Omnichannel is a major concern of supply chain directors
Without a doubt, omnichannel is the imperative talking point for supply chain directors both now and in years to come. Faced with increasingly high demands, multichannel distribution – the ability to be in contact with their clients simultaneously across several distribution channels - has had to reorganise itself to become omnichannel. The new consumer is no longer content to have access to all distribution channels: they want to be able to order on one, collect their products on another and why not exchange it in a third… all of this smoothly and easily.
Distribution has therefore revisited its models to cater to this new demand, where borders between the different distribution channels no longer exist. As a result, the organisation of warehouses also needs revisiting. It is no longer possible, or at least it is difficult, to dedicate a warehouse or a stock to a single distribution channel.
Logistics specialists must, from the same stock, be in a position to prepare pallet loads, single reference parcels and multi reference parcels independently of the volumes and weights of the products. To deal with this additional complexity, new IT solutions have been published such as OMS (order management systems). They allow omnichannel logistics organisations to optimise the sequencing of order picking operations. The development of omnichannel operations has also been supported by automation and robotization. While previously the primary decision criteria for investing in an automated or robotic system was the volume of operations to be processed, nowadays it is the complexity relating to the execution of multichannel operations which tops the list.
Environment, a new key issue
Under the impetus of major online vendors, next half-day or even next-hour delivery has become one of the current yardsticks in service quality. But is the consumer/citizen ready to accept the consequences of this race against the clock: traffic congestion in cities, air and noise pollution, new dangerous jobs?
Many supply chain directors believe that we must redefine the true requirements of consumers in this area, obviously in concert with them, and that the most important thing is to fulfill the given promise rather than focus on delivering as quickly as possible.

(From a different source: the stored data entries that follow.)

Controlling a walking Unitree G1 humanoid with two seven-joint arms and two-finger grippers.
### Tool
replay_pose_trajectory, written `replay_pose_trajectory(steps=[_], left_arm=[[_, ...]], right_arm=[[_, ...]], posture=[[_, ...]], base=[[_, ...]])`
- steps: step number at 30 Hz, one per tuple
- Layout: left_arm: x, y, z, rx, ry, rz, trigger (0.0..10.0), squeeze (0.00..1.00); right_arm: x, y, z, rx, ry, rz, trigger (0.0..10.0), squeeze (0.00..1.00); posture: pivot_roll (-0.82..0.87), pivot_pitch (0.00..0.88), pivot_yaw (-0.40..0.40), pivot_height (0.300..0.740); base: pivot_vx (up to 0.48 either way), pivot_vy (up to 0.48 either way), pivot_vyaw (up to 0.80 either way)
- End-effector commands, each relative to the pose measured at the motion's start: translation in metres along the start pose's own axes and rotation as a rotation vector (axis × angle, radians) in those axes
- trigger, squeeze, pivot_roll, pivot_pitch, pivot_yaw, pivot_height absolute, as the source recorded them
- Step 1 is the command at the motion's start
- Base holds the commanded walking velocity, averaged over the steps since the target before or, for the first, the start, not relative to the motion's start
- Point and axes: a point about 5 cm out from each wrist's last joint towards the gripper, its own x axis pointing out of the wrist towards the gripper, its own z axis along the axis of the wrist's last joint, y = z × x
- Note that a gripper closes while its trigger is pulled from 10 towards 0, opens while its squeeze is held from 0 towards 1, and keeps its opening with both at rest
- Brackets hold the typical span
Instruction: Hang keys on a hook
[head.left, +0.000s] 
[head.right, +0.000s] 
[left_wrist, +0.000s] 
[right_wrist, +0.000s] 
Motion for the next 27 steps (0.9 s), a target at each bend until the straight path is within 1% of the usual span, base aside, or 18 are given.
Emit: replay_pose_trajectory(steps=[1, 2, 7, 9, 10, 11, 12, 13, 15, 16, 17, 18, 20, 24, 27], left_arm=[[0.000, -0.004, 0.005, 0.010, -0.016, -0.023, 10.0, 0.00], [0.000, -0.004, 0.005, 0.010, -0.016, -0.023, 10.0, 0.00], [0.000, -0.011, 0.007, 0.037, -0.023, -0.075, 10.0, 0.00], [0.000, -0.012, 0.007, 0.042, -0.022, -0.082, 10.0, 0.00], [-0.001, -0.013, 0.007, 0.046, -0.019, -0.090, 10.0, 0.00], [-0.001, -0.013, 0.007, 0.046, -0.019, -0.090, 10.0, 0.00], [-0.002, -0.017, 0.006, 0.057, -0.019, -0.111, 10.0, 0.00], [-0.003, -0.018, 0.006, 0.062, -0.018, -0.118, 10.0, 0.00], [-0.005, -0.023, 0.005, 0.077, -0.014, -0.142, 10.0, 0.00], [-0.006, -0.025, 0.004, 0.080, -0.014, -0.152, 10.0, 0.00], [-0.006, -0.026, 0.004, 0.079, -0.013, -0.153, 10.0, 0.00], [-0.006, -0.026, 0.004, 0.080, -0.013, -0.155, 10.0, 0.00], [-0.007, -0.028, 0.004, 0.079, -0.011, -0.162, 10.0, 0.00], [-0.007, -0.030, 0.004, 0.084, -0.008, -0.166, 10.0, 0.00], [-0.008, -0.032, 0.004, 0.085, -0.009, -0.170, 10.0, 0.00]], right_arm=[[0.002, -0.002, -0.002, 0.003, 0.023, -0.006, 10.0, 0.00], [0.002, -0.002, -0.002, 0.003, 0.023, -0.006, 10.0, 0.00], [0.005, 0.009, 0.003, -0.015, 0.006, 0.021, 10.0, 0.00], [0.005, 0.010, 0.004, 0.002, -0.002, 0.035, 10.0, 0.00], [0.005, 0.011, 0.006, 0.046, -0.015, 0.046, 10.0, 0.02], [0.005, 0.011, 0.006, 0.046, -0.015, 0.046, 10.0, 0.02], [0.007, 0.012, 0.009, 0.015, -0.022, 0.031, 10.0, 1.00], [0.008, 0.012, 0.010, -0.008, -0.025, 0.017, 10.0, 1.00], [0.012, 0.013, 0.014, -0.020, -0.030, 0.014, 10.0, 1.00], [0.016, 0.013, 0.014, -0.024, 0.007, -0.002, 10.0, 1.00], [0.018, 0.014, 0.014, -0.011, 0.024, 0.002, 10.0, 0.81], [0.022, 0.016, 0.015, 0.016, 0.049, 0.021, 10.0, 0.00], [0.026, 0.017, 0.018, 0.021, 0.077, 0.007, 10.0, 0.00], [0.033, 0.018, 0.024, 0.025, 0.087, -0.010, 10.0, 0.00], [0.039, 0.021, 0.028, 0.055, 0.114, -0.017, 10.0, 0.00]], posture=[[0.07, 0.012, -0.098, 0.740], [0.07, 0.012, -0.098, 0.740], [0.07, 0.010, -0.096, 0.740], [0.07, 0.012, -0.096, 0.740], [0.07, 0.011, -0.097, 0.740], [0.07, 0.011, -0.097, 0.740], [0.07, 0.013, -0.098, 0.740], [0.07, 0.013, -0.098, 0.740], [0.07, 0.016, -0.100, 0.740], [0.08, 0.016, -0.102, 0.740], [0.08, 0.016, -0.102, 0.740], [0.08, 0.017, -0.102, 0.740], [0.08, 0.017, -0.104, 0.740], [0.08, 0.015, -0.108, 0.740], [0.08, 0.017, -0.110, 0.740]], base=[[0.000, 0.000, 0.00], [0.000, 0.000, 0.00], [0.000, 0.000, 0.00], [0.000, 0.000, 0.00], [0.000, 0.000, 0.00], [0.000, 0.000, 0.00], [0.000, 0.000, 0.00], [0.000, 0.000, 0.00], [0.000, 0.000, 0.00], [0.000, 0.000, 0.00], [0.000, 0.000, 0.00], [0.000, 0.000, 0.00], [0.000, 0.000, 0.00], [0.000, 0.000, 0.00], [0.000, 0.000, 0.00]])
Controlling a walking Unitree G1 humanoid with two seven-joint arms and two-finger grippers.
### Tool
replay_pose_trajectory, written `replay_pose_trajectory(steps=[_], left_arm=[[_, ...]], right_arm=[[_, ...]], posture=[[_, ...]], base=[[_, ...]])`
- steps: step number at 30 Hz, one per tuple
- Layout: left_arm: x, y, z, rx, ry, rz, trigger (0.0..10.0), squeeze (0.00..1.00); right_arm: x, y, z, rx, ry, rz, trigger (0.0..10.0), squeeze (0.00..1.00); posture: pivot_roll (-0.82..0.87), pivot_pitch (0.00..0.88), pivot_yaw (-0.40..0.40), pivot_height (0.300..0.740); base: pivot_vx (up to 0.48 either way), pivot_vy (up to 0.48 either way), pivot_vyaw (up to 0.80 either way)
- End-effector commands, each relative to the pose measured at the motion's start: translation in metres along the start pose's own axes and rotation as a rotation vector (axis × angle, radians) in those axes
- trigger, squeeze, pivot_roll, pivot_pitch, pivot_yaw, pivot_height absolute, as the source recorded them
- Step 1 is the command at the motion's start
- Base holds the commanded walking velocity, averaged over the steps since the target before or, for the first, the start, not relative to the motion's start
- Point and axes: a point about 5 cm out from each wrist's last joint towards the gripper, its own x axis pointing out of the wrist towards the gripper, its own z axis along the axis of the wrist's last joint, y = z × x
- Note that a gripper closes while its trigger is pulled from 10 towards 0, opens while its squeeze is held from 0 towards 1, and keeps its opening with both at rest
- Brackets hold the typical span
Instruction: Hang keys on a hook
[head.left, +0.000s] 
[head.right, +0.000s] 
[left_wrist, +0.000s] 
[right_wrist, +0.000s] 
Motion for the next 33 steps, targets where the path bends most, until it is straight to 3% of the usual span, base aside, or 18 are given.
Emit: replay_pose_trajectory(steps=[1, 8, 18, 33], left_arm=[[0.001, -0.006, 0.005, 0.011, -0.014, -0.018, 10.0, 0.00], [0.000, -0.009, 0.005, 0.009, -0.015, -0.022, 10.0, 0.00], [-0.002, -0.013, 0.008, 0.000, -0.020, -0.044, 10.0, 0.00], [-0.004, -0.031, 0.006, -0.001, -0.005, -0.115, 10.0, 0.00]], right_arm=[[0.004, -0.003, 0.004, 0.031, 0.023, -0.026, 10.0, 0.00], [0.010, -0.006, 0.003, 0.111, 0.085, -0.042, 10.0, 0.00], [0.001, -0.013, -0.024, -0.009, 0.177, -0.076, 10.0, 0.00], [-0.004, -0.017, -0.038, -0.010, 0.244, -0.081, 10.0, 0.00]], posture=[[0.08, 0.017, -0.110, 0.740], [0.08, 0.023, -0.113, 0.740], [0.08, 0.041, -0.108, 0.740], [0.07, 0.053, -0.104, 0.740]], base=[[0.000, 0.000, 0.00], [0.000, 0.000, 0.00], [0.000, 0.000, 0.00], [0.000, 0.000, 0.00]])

In this environmental approach, transport should also be optimised to avoid empty mileage runs, low vehicle fill rates and poorly-organised delivery rounds. Packaging, and in particular overpackaging, also has a major role to play: it should be adjusted to its content to avoid transporting “pockets of void”.
Our society has increasing demands for and is open to sustainable and responsible actions, and more readily judges the performance of these companies and brands on these criteria.
New digital tools and solutions for supply chain management
Supply chain directors consider that it is now essential to collect data on the execution of their operations in a “lean supply chain” approach. And also obtain all the external information which might help them to improve the quality of the operations processed. This implies that they should be in a position to combine data internal to the company with those sourced from outside.
This can only be accomplished efficiently with agile and open information technology tools! Software has always been capable of outputting processed information, but the major new development is to be able to simultaneously manage, crossreference and analyse huge flows of data from heterogeneous systems located both inside and outside the company.
Human resources: the leading asset of supply chain management
Working together with recruitment and human resource management consultants, Aslog is seeking to identify the new job specialities in supply chain management.
For instance, for the year currently underway:
- Data scientists, to process and analyse all the flows of data captured inside and outside the firm to improve service quality and optimise operations,
- Logistics production planners, to schedule logistics production in real-time and steer automated and robotic systems,
- Automated and robotic logistics systems maintenance managers, to guarantee the high availability of production resources,
- Logistics controllers, to accurately measure the cost and actual performance of logistics operations in the context of increased complexity.
In view of the new challenges and new requirements of supply chain management, continuous training has an important role to play in developing the skills of logistics and supply chain teams in place. It is also essential to be able to attract new talent in this sector which is complex, sometimes misunderstood and low in appeal.
“Supply chain management is not just in need of specialists. The increasing importance of this function, at a crossroads with other key functions in the company, also requires management and top management profiles,” adds Jean-Michel Guarneri. This is what prompted Aslog to found the label “Budding Manager” (“graine de manager”) two years ago to detect the new, talented managers of the future.